Colder air will pour into Ohio on Wednesday, changing any rain over to sleet and eventually snow from northwest to southeast during the day Wednesday. By Wednesday evening, another surge of precipitation will affect southern Ohio, and this should fall as mainly or all snow. A long duration moderate to heavy snow event is expected which will result in snow totals of up to a foot near the Ohio River. There is considerable uncertainty on the northern side of things (including Columbus) due to a very sharp northern cut off to the heavy snow. Small variations in the forecast could result in much different snowfall amounts on the northern edge of the snow.
When looking over the 0z and 12z model runs and observations from this morning, it appears the trend is for a slightly weaker and slower cut-off ejecting out of the southwest, and also the shortwave moving into the Great Lakes on Wednesday coming in a little quicker. This all argues for the heaviest swatch of snow shifting farther southeast. The 0z GFS captured this considerably better than the 0z NAM. Considering the cut-off still isn’t well sampled, and considering CIPS analog guidance suggests it is very difficult to get heavy snow in the Ohio Valley with this setup, I’m expecting an additional slight bump to the south with tonight’s 0z runs…hopefully I adjusted the map far enough south.
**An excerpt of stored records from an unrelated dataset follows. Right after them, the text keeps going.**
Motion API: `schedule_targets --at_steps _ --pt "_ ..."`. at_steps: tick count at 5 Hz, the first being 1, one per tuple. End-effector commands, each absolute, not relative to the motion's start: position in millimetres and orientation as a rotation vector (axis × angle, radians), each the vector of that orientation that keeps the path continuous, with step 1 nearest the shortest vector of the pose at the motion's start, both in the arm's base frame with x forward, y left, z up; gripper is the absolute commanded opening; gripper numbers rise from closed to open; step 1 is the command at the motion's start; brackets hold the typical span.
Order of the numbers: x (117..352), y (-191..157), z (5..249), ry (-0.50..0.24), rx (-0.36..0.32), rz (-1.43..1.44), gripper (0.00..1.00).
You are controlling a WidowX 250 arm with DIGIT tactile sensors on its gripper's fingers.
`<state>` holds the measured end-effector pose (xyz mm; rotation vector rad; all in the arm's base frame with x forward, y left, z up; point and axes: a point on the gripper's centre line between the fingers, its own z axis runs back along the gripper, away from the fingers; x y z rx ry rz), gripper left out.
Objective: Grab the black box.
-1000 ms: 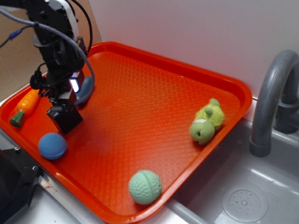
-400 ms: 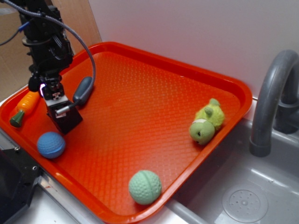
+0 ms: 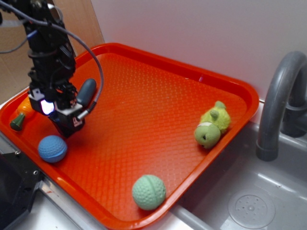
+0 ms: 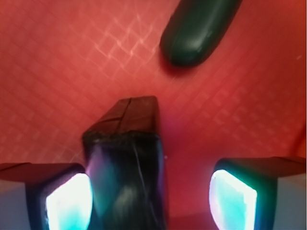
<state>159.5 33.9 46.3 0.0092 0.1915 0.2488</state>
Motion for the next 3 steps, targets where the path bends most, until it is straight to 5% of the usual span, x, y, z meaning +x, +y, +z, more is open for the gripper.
schedule_targets --at_steps 1,2,3 --pt "152.5 25.9 40.2 0.124 0.008 0.227 0.98" --pt "153.5 22.7 43.4 0.095 0.023 0.204 0.00" --pt "155.1 21.6 45.5 0.057 0.028 0.170 0.00"
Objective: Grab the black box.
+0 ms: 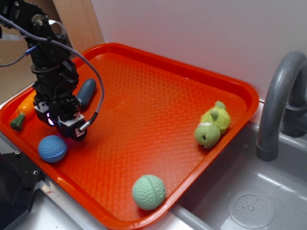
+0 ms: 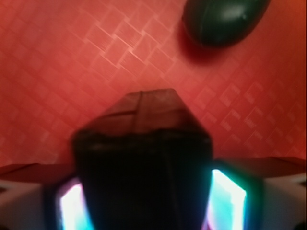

As for exact placement of the amounts, the 12z NAM/GFS/Euro all suggest that 8”+ is very likely across much of southern Ohio. Even with an additional bump south on these models, 8”+ would still likely occur along and just north of the river. Although the NAM and Euro (and even the GFS BUFKIT output) along with several SREF members suggest amounts of up to 15” are possible, I believe that these amounts (if they even occur at all) will be just south of Ohio, as this is where the best mid-level isentropic lift is shown during the storm Wednesday night into Thursday morning. In Ohio, there is still tremendous lift from the right-entrance quadrant of a 200+ knot upper level jet streak from Wednesday PM through Thursday evening, along with high PWATs for a winter storm situation (greater than 0.8” Wednesday evening falling to 0.6” by Thursday morning)…this great upper level lift and high PWAT combo when combined with the duration of the snows (12-15 hours in southern Ohio) and improving snow ratios during the second half of the storm suggests that amounts of up to a foot are possible just north of the Ohio River.
There is good agreement among the Euro/NAM in eroding any mid-level warm layer by Wednesday evening across southern Ohio, with the GFS a few hours faster than that. Most SREF members agree…a few members show rain hanging on in southern OH through much of Wednesday night which shows up in p-type probability plots and skews the mean snow down at sites such as PKB and CVG, however, these members show a ridiculously far north and strong storm track and are being discounted. All in all, feel as though a delayed changeover to snow isn’t a large enough risk to cut down on snow amounts much in southern Ohio.
A very strong northern cut-off to the snow is depicted on all models due to very dry air trying to work in from the northwest. The cut-off depicted on this map is if anything less sharp than the cut-off that some models show, which means the northern edge may need additional trimming at some point between now and when the snow starts if the models continue their south trend. As for the northern edge of the higher amounts…I was very conservative due to the expected sharp cut off, the best mid-level lift staying south of the river and the expected further bump to the south.